Supply Chain Under Strain

This post first appeared on Risk Management Magazine. Read the original article.

The COVID-19 pandemic has affected businesses in every
sector around the world. Indeed, in early March, the Organization for Economic
Cooperation and Development warned that the pandemic could cut global economic
growth outlook in half. Many industries have been hit hard thus far, including
travel, hospitality and transportation, but the impact on manufacturing supply
chains has been difficult to ascertain.

Although sluggish demand remains worrisome, large original
equipment manufacturers (OEMs) with sophisticated supply chain risk management
practices and backup supplier contracts have so far been able to ride out the
impact of COVID-19 from a supply standpoint. “It’s the small cap companies
without big risk management departments or the resources of an Apple or a
General Motors that are most susceptible to disruptions in supply,” said Josh
Nelson, supply chain principal in The Hackett Group’s strategy and business
transformation practice.

According to the firm’s analysis, industries at the greatest
risk of business disruption due to the coronavirus include electronics and
appliances, tools and hardware, building products, diversified chemicals, and
industrial specialties. “Although large industrial conglomerates, telecom,
automobile and computer peripherals have less inventory in their supply chains,
companies in these industries typically have the scale and resources to reduce
their supply chain risks,” Nelson said.

Delays in product shipments are another concern. Large manufacturers
with extremely tight production schedules and inventories have the resources to
shift product shipments from one port to another in a different region. They
also have relationships in place to source supply from the new region. “Smaller
companies generally don’t have such networks in place,” said Gary Lynch,
founder and CEO of research and consulting firm The Risk Project and former
head of the global supply chain practice at insurance broker Marsh. “The longer
the coronavirus goes on, the greater the risk of not being able to source
needed supply. You end up competing to get what you need. It’s a bidding war
not every company will win.” 

Nevertheless, some experts believe the global supply chain
is holding up well. “Are there some manufacturers incurring disruptions to
their supply chains? Yes, but many of them previously lined up other sources of
supply outside China to fill in when needed,” said Beth Pride, president of
supply chain compliance consulting firm BPE Global.

Threats from All Angles

COVID-19 is the latest blow to manufacturing supply chains,
which have endured recent disruptions from natural disasters, devastating
cyberattacks and the two-year trade dispute between the United States and
China.

“From an operational standpoint, a company’s supply chain
already is a highly complex ecosystem subject to fast-changing risks, from
logistical logjams to currency fluctuations,” said Sanjiv Mahajan, an associate
principal at The Hackett Group. “Add the coronavirus and complicated trade and
tariff issues and it becomes even more mind-boggling.”

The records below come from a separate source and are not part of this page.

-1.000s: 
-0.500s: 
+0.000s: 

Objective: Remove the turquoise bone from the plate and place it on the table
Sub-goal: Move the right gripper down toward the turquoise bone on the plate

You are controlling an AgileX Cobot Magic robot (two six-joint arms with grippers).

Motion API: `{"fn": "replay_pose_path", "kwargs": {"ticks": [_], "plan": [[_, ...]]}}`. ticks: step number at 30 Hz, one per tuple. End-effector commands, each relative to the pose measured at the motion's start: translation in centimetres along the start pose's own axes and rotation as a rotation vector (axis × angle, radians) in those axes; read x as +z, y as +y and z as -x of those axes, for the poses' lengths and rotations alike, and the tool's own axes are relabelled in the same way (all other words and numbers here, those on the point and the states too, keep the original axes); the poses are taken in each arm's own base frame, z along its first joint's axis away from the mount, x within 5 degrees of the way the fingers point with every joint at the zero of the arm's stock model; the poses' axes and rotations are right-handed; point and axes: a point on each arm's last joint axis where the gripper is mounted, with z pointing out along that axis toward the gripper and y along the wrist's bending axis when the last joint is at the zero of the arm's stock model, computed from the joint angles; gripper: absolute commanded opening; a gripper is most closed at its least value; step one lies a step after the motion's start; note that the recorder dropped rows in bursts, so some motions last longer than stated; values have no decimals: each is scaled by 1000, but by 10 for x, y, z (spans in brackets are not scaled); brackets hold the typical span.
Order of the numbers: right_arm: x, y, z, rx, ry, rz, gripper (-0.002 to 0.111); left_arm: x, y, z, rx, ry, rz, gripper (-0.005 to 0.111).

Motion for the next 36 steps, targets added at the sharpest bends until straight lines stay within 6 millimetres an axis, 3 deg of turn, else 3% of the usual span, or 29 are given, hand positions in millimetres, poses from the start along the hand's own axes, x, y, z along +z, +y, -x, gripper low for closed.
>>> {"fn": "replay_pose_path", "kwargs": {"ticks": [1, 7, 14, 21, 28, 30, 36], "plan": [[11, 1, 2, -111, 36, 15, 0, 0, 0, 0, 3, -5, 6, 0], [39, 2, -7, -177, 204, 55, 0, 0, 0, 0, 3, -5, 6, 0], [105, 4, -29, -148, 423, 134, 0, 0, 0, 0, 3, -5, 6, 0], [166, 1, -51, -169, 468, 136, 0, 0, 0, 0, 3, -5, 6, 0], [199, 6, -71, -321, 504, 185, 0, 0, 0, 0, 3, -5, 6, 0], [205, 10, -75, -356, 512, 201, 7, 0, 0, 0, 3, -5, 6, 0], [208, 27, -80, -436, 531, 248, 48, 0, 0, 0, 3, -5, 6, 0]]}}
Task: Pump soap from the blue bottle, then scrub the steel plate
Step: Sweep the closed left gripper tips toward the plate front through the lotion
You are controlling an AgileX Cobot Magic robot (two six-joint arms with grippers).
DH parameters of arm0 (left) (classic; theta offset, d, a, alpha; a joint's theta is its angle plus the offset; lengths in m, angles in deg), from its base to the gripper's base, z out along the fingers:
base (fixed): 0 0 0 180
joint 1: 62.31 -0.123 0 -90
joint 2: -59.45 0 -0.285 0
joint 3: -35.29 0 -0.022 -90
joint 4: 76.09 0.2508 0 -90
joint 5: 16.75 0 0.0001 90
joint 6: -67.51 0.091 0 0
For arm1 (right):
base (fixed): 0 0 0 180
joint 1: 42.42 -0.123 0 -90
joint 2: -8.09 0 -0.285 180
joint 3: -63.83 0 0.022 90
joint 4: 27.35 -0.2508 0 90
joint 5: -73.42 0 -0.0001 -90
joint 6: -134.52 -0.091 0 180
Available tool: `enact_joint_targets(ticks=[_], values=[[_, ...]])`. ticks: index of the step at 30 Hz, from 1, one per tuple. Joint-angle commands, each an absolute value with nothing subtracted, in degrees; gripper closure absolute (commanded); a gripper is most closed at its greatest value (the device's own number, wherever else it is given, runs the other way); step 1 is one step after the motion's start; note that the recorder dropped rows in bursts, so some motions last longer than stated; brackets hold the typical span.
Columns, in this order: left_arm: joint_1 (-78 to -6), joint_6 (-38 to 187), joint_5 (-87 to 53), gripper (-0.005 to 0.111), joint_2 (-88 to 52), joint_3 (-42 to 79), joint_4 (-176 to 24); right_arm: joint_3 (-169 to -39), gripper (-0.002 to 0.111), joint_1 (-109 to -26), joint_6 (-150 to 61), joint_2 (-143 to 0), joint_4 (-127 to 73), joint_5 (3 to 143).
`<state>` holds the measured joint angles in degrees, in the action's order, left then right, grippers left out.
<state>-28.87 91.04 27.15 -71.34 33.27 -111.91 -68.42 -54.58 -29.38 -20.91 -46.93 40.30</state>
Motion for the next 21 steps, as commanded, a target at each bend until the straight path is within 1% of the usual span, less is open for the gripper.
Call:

Although the United States and China signed a Phase 1 accord
relaxing some of the tariffs President Trump imposed last year, the trade war
is far from over. In March, the U.S. Department of Commerce proposed
regulations to further restrict U.S. sales to Chinese companies deemed to pose
espionage and technology theft risks, and the Wall Street Journal
reported that Trump administration officials were “pushing for additional trade
restrictions by invoking further national security concerns.”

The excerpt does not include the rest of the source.